“Malempin” è il romanzo di un giovane Georges Simenon che scava nell’infanzia del medico protagonista: al capezzale del figlio malato, ricorda a sprazzi tensioni, omissioni e forse menzogne della famiglia d’origine, oltre alla morte misteriosa di uno zio usuraio. Un libro carico di non detti e di indizi, di reminescenze e segreti…
Fino a poco tempo per leggere questo romanzo pubblicato da un non ancora quarantenne Georges Simenon era necessario pescarlo in qualche bancarella, con un altro titolo, Ricordi proibiti, per un altro editore, Mondadori. O acquistare il volumone Pedigree e altri romanzi della collana La Nave Argo di Adelphi. Casa editrice che ha provveduto adesso a presentarlo anche in volume singolo, col titolo originale di Malempin (142 pagine, 18 euro), tradotto da Francesco Tatò.
Segreti di famiglia
Quest’ennesimo, misterioso, eccellente libro dello scrittore belga più famoso di sempre è un romanzo sull’infanzia, quella del protagonista, il medico Édouard Malempin, che si trova al capezzale del figlio minore, il pallido Bilot, ansimante e febbricitante, a causa di una pericolosa forma di difterite. Salta così un viaggio di piacere, verso il sud della Francia, a bordo di una nuova auto. L’attesa disperata, accanto al figlio minore, s’intreccia con i ricordi più lontani, con una resa dei conti a ritroso, in cui Malempin – che narra in prima persona, prendendo come appunti su una specie di diario – rivive atmosfere, episodi e familiari, che hanno segnato i suoi primi anni di vita, vissuti in Aquitania, custodendone certi segreti che, scopre lentamente, probabilmente, inconsciamente lo turbano ancora. Cresciuto a casa della zia materna, Elise, vedova dello zio Tesson, molto più anziano di lei, il futuro medico (riuscirà a studiare e a crearsi un futuro grazie a un’eredità della zia) ricostruirà, per frammenti, avvenimenti poco chiari o dalle cause non ben definite. Lo scomparsa dello zio, usuraio, a cui si rivolgevano anche i genitori di Édouard, a causa di un mutuo troppo oneroso, è avvolta da misteri, omissioni e forse menzogne. Il non detto, il mondo interiore e le atmosfere, spesso ostili e cariche di tensione, perfino certi piccoli presunti inquietanti indizi, sopravanzano i fatti.

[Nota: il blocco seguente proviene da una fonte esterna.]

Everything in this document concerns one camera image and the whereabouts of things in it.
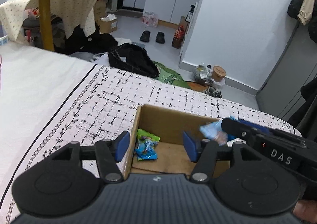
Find white power strip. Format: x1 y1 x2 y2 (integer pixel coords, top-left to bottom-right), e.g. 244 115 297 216
0 35 10 46

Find grey door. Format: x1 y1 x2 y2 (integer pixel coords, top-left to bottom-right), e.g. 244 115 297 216
256 25 316 121

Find bright green snack packet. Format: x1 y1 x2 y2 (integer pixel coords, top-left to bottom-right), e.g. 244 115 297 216
137 128 161 142

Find dotted cream tablecloth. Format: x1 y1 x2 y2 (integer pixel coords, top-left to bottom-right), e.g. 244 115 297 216
1 0 97 41

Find yellow leg side table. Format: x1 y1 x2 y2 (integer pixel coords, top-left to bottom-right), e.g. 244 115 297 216
38 0 55 52

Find white kitchen cabinet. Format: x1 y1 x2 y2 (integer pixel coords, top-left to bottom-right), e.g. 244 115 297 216
143 0 199 24

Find black clothes pile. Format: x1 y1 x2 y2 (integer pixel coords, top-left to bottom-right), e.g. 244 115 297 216
61 23 118 55

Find left black slipper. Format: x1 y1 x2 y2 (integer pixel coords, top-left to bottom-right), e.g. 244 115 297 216
140 31 150 43

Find hanging jackets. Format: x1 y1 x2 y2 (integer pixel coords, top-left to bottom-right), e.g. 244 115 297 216
287 0 317 43

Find black slipper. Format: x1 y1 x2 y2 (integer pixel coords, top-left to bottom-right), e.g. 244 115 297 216
140 31 150 43
155 32 165 44

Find patterned white bed cloth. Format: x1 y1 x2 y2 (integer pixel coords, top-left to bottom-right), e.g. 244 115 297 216
0 64 303 224

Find small cardboard box on floor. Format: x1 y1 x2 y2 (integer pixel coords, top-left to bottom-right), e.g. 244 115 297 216
98 14 118 34

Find right hand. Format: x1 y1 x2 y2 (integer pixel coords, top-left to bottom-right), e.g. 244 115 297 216
293 200 317 223

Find light blue snack packet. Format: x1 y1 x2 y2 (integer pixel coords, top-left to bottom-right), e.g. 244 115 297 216
199 120 228 146

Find brown cardboard box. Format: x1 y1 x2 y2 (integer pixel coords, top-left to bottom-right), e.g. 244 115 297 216
120 104 218 179

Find dark red bottle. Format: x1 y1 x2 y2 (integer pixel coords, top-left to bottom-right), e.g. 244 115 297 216
171 25 185 49

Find black coat on chair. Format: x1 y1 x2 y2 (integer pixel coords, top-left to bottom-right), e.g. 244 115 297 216
287 78 316 141

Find spray bottle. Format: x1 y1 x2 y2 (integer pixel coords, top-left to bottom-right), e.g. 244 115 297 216
185 5 195 22

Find blue candy packet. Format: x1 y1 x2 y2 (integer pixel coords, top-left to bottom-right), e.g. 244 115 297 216
134 140 158 161

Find right black slipper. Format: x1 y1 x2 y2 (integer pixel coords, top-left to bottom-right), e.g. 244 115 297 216
155 32 165 44

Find black backpack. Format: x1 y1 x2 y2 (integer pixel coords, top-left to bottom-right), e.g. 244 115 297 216
108 43 159 78

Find pink plastic bag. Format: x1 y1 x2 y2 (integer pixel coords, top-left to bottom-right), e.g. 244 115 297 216
142 12 159 27

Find green floor mat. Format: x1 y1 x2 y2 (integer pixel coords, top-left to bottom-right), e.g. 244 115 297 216
153 61 191 90

Indagine sulla paternità, da quasi padre
Odori, rumori, parole ed espressioni del “vocabolario Malempin” riecheggiano in questo compatto romanzo della memoria. Il protagonista, in parallelo, vive il rapporto con il figlio, e rivive quello non semplice da figlio col proprio padre: tema delicatissimo (in vari altri volumi affrontato) e palpitante nel petto di Georges Simenon che aveva perso diciannovenne l’amato padre e, al momento della stesura di Malempin, stava per scoprire la paternità col suo primogenito Marc. Gli adulti del passato del medico non fanno una gran bella figura. Riaffiorano sensi di colpa precisi, che finiscono pure per mettere in discussione il presente, a cominciare dal proprio matrimonio, e dalla moglie mai amata davvero. Georges Simenon è sempre formidabile nel dispiegare sottilmente, dettaglio dopo dettaglio, la vita, la sua dimensione più prosaica (esemplare l’ossessione del denaro in famiglia), gli scavi psicologici, le curve della memoria, anche a costo di sbandare.